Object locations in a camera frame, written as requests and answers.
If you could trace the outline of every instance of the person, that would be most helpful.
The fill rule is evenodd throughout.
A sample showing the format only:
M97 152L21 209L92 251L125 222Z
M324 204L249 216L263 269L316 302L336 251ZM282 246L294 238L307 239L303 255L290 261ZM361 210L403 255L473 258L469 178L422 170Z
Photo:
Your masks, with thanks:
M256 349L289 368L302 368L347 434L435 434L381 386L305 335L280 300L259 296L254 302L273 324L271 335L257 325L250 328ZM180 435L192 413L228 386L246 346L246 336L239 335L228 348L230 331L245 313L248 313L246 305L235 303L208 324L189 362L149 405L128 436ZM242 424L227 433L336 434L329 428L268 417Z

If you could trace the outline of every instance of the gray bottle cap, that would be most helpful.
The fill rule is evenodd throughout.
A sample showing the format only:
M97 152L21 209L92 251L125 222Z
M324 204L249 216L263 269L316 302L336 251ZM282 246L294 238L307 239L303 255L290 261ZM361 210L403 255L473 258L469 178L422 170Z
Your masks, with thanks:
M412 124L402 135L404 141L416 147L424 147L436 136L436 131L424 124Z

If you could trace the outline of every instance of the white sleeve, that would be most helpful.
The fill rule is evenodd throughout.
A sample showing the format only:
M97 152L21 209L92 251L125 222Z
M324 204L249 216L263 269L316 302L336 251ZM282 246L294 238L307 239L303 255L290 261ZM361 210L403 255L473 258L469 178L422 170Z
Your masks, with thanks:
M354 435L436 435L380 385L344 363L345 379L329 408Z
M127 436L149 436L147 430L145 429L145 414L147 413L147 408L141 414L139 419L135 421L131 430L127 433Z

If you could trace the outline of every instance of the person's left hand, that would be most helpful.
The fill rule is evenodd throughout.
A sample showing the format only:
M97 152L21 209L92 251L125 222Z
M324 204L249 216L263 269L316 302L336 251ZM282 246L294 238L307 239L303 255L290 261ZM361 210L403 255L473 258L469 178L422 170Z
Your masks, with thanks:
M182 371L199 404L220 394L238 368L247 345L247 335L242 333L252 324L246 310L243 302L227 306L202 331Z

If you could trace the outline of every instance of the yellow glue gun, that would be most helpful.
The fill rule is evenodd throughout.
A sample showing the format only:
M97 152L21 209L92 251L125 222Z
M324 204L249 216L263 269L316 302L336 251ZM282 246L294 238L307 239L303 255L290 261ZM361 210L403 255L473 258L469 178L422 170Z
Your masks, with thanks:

+++

The data above should be duplicated exactly and completely.

Object locations in a camera frame, written as requests and answers.
If you could trace the outline of every instance of the person, that would be most helpful.
The fill rule is evenodd throughout.
A sample showing the format only:
M97 152L21 209L92 251L125 222Z
M324 204L249 216L263 269L316 302L336 251ZM282 246L294 238L307 239L303 255L290 261ZM361 210L403 255L473 258L469 178L422 170Z
Photo:
Your masks, with thanks:
M256 349L289 368L302 368L347 434L435 434L381 386L305 335L280 300L259 296L254 302L273 324L271 335L257 325L250 328ZM180 435L192 413L228 386L246 346L246 336L239 335L228 348L230 331L245 313L248 313L246 305L235 303L208 324L189 362L149 405L128 436ZM242 424L227 433L336 434L329 428L268 417Z

If you could trace the outline of every instance of the gray bottle cap, that would be most helpful.
The fill rule is evenodd throughout.
A sample showing the format only:
M97 152L21 209L92 251L125 222Z
M324 204L249 216L263 269L316 302L336 251ZM282 246L294 238L307 239L303 255L290 261ZM361 210L403 255L473 258L469 178L422 170Z
Your masks, with thanks:
M412 124L402 135L404 141L416 147L424 147L436 136L436 131L424 124Z

If you could trace the outline of every instance of the white sleeve, that would be most helpful.
The fill rule is evenodd throughout.
A sample showing the format only:
M97 152L21 209L92 251L125 222Z
M324 204L249 216L263 269L316 302L336 251ZM282 246L294 238L307 239L303 255L290 261ZM361 210L403 255L473 258L469 178L422 170Z
Your masks, with thanks:
M354 435L436 435L380 385L344 363L345 379L329 408Z
M127 436L149 436L147 430L145 429L145 414L147 413L147 408L141 414L139 419L135 421L131 430L127 433Z

If you could trace the outline of every instance of the person's left hand, that would be most helpful.
The fill rule is evenodd throughout.
A sample showing the format only:
M97 152L21 209L92 251L125 222Z
M324 204L249 216L263 269L316 302L336 251ZM282 246L294 238L307 239L303 255L290 261ZM361 210L403 255L473 258L469 178L422 170Z
Your masks, with thanks:
M182 371L199 404L220 394L238 368L247 345L247 335L242 333L252 324L246 310L243 302L227 306L202 331Z

If you could trace the outline of every instance of the yellow glue gun, that would be most helpful.
The fill rule is evenodd throughout.
A sample showing the format only:
M97 152L21 209L92 251L125 222Z
M324 204L249 216L263 269L316 302L336 251ZM282 246L294 238L307 239L303 255L290 261ZM361 210L403 255L473 258L469 178L422 170Z
Your masks, with thanks:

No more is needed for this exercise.